Égypte. La répression contre les défenseur·e·s des droits humains se poursuit sur fond d’enquête sur les «financements étrangers»

En réaction aux informations selon lesquelles le juge d’instruction chargé de l’affaire 173 de 2011, aussi appelée affaire des « financements étrangers », a interrogé ces dernières semaines au moins cinq responsables d’ONG au sujet de leur travail relatif aux droits humains, Amna Guellali, directrice adjointe pour l’Afrique du Nord et le Moyen-Orient à Amnesty International, a déclaré :

« Depuis des années, les autorités égyptiennes mènent sans relâche une offensive contre le mouvement des droits humains assiégé en Égypte. Au lieu de répondre aux appels les invitant à clore l’affaire 173 qui dure depuis 10 ans et à lever les interdictions arbitraires de voyager et les gels d’avoirs imposés à des défenseur·e·s des droits humains, elles poursuivent leurs enquêtes pénales à caractère politique.
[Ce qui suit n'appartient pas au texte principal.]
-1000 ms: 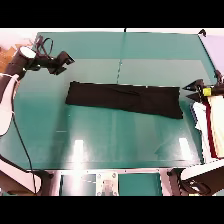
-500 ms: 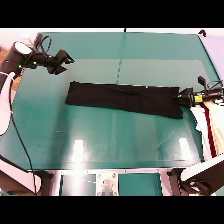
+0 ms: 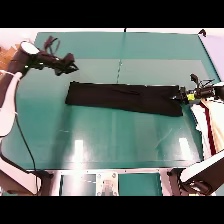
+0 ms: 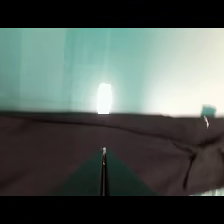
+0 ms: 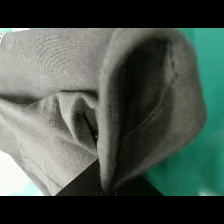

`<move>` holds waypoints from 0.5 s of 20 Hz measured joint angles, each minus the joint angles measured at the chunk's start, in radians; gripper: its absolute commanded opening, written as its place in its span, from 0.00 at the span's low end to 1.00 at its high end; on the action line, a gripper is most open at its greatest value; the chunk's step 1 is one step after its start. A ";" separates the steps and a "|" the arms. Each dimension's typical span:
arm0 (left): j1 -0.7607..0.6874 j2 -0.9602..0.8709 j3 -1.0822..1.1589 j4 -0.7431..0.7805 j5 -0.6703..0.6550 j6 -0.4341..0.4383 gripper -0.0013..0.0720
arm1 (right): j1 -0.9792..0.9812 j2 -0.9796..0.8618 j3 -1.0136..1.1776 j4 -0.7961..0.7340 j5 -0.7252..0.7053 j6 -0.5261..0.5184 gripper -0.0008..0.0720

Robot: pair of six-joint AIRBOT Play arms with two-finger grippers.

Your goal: Fold the shirts.

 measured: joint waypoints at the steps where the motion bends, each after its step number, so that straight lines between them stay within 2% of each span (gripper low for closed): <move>1: -0.045 -0.008 -0.003 0.000 0.021 0.008 0.05 | 0.000 0.000 0.027 -0.006 0.004 0.011 0.03; 5: -0.254 -0.077 -0.013 -0.001 0.177 0.020 0.05 | 0.021 0.026 0.177 0.009 0.144 0.077 0.03; 10: -0.511 -0.215 -0.014 -0.084 0.500 -0.014 0.05 | 0.103 0.111 0.367 0.063 0.319 0.175 0.03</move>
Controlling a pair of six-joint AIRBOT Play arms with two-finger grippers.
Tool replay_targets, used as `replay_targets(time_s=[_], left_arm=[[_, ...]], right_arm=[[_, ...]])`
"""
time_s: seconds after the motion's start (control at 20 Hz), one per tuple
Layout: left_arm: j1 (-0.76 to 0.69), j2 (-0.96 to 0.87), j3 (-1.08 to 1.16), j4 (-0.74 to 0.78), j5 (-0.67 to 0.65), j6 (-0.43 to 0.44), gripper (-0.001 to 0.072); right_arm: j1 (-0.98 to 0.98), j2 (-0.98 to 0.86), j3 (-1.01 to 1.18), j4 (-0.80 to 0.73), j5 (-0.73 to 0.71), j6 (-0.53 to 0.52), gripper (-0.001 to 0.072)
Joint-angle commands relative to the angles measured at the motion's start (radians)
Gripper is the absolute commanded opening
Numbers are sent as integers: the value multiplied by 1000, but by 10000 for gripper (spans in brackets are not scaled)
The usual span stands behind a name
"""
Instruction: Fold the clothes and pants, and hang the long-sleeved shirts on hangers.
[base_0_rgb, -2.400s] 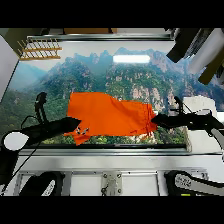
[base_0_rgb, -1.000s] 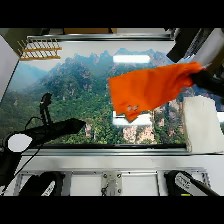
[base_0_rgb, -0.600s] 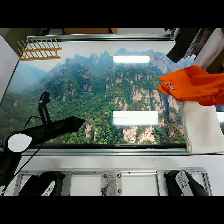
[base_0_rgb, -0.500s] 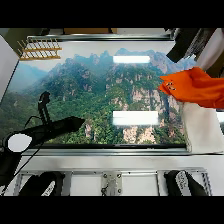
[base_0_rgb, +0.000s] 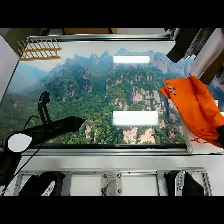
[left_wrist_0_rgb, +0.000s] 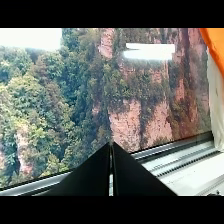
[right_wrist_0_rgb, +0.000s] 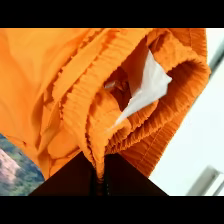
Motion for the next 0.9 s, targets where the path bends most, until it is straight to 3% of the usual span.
replay_targets(time_s=[0.0,0.05,0.1,0.3,0.55,0.85], left_arm=[[0,0,-1,0,0,3,5],[0,0,-1,0,0,3,5],[0,0,-1,0,0,3,5],[1,-2,6,31,8,3,5],[1,-214,233,219,-73,19,5],[88,-427,478,236,-90,56,6]], right_arm=[[0,35,-75,-29,43,-26,157],[0,33,-75,-29,43,-48,429],[0,33,-75,-29,40,-77,617],[30,31,-8,-6,-30,-270,624],[337,-60,143,260,-103,-513,624],[676,-242,176,284,-152,-536,622]])
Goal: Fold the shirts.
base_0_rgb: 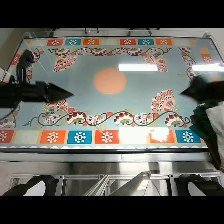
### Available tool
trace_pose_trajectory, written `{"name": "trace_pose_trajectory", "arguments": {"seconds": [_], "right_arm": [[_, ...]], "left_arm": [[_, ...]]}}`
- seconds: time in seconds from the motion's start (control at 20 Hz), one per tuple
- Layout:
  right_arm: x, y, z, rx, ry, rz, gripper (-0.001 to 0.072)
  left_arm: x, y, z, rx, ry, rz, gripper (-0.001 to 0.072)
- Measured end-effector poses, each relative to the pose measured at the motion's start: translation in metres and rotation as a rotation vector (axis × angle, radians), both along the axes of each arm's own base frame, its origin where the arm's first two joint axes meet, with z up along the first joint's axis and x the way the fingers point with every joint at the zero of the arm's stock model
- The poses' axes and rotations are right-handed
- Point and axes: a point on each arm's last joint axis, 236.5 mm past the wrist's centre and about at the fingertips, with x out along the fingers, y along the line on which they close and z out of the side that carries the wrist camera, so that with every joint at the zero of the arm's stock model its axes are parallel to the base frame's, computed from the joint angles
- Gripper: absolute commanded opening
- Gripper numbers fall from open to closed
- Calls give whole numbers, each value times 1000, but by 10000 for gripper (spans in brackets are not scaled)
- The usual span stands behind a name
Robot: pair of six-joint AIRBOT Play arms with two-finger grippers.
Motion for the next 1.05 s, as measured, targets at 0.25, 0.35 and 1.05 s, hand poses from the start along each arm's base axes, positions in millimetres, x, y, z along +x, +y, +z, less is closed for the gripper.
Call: {"name": "trace_pose_trajectory", "arguments": {"seconds": [0.25,0.35,1.05], "right_arm": [[-84,121,-89,31,56,336,14],[-104,139,-104,36,56,396,14],[-126,156,-117,49,55,451,14]], "left_arm": [[-93,-33,-49,64,78,-80,13],[-114,-38,-60,76,80,-76,17],[-137,-37,-36,115,-190,27,16]]}}
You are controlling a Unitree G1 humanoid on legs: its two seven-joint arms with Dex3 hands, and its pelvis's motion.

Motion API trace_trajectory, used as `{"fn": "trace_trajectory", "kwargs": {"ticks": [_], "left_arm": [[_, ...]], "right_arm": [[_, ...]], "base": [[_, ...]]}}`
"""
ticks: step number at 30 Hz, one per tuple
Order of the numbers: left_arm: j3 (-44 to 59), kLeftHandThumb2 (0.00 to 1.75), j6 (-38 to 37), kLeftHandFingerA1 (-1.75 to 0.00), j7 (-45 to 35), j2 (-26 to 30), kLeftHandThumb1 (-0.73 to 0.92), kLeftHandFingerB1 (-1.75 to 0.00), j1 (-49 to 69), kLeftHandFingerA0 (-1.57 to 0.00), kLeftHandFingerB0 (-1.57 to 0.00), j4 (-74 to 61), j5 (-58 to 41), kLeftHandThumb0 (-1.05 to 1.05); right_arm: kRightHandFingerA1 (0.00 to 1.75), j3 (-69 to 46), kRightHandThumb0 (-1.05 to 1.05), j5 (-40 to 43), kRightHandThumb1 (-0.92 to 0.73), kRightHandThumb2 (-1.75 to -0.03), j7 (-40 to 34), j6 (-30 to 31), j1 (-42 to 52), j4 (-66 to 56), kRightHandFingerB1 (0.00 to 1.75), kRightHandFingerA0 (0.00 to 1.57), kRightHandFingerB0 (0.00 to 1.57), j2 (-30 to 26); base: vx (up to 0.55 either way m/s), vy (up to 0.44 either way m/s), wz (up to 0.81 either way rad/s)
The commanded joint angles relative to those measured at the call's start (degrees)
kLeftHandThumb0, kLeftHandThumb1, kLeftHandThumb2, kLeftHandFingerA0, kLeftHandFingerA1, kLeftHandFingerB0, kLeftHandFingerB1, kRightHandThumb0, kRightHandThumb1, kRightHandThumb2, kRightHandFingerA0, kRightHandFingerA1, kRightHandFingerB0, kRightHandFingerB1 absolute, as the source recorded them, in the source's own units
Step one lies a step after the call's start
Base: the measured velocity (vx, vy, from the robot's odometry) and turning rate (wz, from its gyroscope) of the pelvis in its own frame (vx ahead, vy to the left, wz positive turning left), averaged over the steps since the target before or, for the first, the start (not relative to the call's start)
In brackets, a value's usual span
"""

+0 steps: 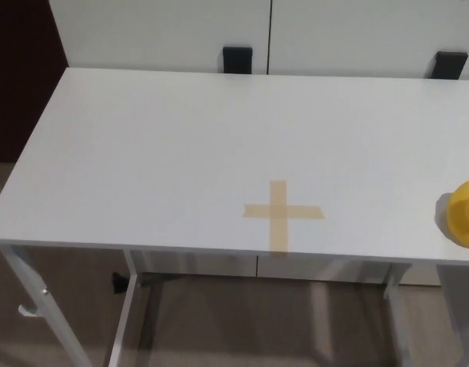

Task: The robot uses its right hand to push the yellow duck toy to the center of the white desk.

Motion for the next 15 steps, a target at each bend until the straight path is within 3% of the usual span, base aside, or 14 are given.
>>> {"fn": "trace_trajectory", "kwargs": {"ticks": [1,4,5,8,9,10,11,12,14,15], "left_arm": [[0.38,0.68,-0.39,-0.67,0.09,1.44,0.65,-0.6,-0.57,-0.83,-0.77,1.49,-0.37,-0.14],[0.17,0.67,-0.47,-0.66,-0.05,1.53,0.63,-0.59,-0.63,-0.83,-0.77,1.62,-0.14,-0.14],[0.44,0.64,-0.84,-0.69,-0.11,1.48,0.64,-0.6,-0.59,-0.85,-0.8,1.84,-0.4,-0.15],[0.97,0.64,-1.4,-0.69,-0.26,1.38,0.64,-0.6,-0.53,-0.85,-0.8,2.16,-0.89,-0.15],[0.9,0.66,-0.96,-0.69,-0.22,1.41,0.64,-0.6,-0.6,-0.84,-0.79,2.01,-0.82,-0.17],[0.9,0.66,-0.96,-0.69,-0.22,1.41,0.64,-0.6,-0.6,-0.84,-0.79,2.01,-0.82,-0.17],[0.77,0.67,-0.63,-0.69,0.0,1.27,0.63,-0.59,-0.85,-0.84,-0.78,1.87,-0.68,-0.18],[0.77,0.61,-0.53,-0.67,0.04,1.24,0.64,-0.57,-1.0,-0.85,-0.77,1.85,-0.69,-0.22],[0.79,0.61,-0.47,-0.67,0.05,1.22,0.64,-0.57,-1.09,-0.85,-0.77,1.84,-0.7,-0.22],[0.84,0.62,-0.48,-0.67,-0.01,1.29,0.63,-0.58,-1.14,-0.85,-0.79,1.94,-0.74,-0.19]], "right_arm": [[0.69,-4.32,-0.34,5.67,-0.67,-0.6,2.03,-4.08,-1.97,1.88,0.45,0.6,0.41,-1.79],[0.72,-6.56,-0.41,7.63,-0.69,-0.6,3.57,-3.58,-2.98,0.7,0.44,0.49,0.34,-2.53],[0.61,-7.99,-0.74,9.06,-0.59,-0.93,4.4,-1.65,-4.95,-2.04,0.51,0.1,0.05,-3.81],[0.61,-9.76,-0.74,10.92,-0.59,-0.93,5.35,1.27,-7.55,-5.89,0.51,0.1,0.05,-5.43],[0.56,-10.23,-0.76,11.42,-0.61,-1.01,4.91,3.26,-9.21,-9.28,0.45,0.0,0.05,-6.16],[0.56,-10.23,-0.76,11.42,-0.61,-1.01,4.91,3.26,-9.21,-9.28,0.45,0.0,0.05,-6.16],[0.52,-10.21,-0.87,11.38,-0.67,-1.04,4.1,5.91,-11.08,-12.56,0.42,0.01,0.08,-7.14],[0.56,-10.11,-0.87,11.76,-0.85,-0.66,3.38,7.3,-13.29,-15.41,0.41,0.01,0.1,-7.6],[0.56,-10.08,-0.87,12.09,-0.85,-0.66,2.82,8.5,-14.77,-17.75,0.41,0.01,0.1,-7.84],[0.65,-9.81,-0.9,12.44,-0.85,-0.67,2.26,9.52,-17.18,-19.81,0.5,0.0,0.12,-8.0]], "base": [[0.0,0.0,0.0],[0.0,0.0,0.0],[0.0,0.0,0.0],[0.0,0.0,0.0],[0.0,0.0,0.0],[0.0,0.0,0.0],[0.0,0.0,0.0],[0.0,0.0,0.0],[0.01,0.001,0.03],[0.0,0.0,0.0]]}}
« Il est grand temps qu’elles cessent de se servir du système judiciaire pour harceler les défenseur·e·s des droits humains en raison de leur travail légitime et prennent des mesures afin de répondre à la crise des droits humains qui se durcit, en commençant par libérer les milliers de personnes détenues arbitrairement en raison de l’exercice de leurs droits ou sur la base de procédures des plus iniques.

Depuis des années, les autorités égyptiennes mènent sans relâche une offensive contre le mouvement des droits humains assiégé en Égypte.

Amna Guellali, directrice adjointe pour l’Afrique du Nord et le Moyen-Orient à Amnesty International

« La communauté internationale doit faire pression sur les autorités égyptiennes afin qu’elles closent l’affaire 173 une bonne fois pour toutes, lèvent les interdictions de voyager et les gels d’avoirs injustifiés, libèrent immédiatement et sans condition les défenseur·e·s des droits humains détenus et respectent le droit à la liberté d’association. »

Depuis le 15 juillet, le juge d’instruction chargé de l’affaire 173 a interrogé au moins cinq défenseur·e·s des droits humains au sujet du travail de leurs organisations, du financement et des impôts, notamment Gamal Eid, directeur du Réseau arabe pour l’information sur les droits humains, Hossam Bahgat, fondateur et directeur de l’Initiative égyptienne pour les droits individuels (EIPR), Mozn Hassan, qui dirige Nazra pour les études féministes, Azza Soliman, directrice du Centre d’assistance juridique aux Égyptiennes, et Negad al Borai, avocat spécialiste des droits humains.  

Amnesty International est particulièrement préoccupée par l’utilisation d’investigations menées par la tristement célèbre Agence nationale de sécurité, accusant les défenseurs des droits humains et leurs associations d’incitation de la population contre les institutions de l’État et d’avoir joué un rôle majeur dans le soulèvement du 25 janvier et les manœuvres visant à détruire l’État. Dans ses dossiers d’enquête, l’Agence nationale de sécurité a inclus les versions imprimées de rapports et de déclarations sur la situation des droits humains en Égypte publiées par ces organisations comme preuves de leur intention de nuire à l’État.

Complément d’information

Depuis 2014, des juges d’instruction supervisent une information judiciaire sur le travail et les sources de financement étranger des ONG locales et ont gelé les avoirs de sept organisations et 10 défenseur·e·s des droits humains, dans le cadre de l’affaire 173. Au moins 31 défenseur·e·s et membres du personnel d’ONG sont visés par une interdiction de se rendre à l’étranger pendant cinq ans. Les tribunaux ont rejeté plusieurs recours déposés par des défenseur·e·s contre les mesures restrictives prises à leur encontre.

En décembre 2018, un tribunal a acquitté 43 employé·e·s de la société civile, égyptiens et étrangers, lors d’un nouveau procès dans le cadre de la première phase de l’affaire dite des « financements étrangers », qui remonte à 2011, en lien avec le travail des organisations internationales en Égypte ; un tribunal les avait précédemment condamnés à des peines comprises entre un et cinq ans de prison en juin 2013. Toutefois, les enquêtes pénales menées sur les ONG égyptiennes se poursuivent.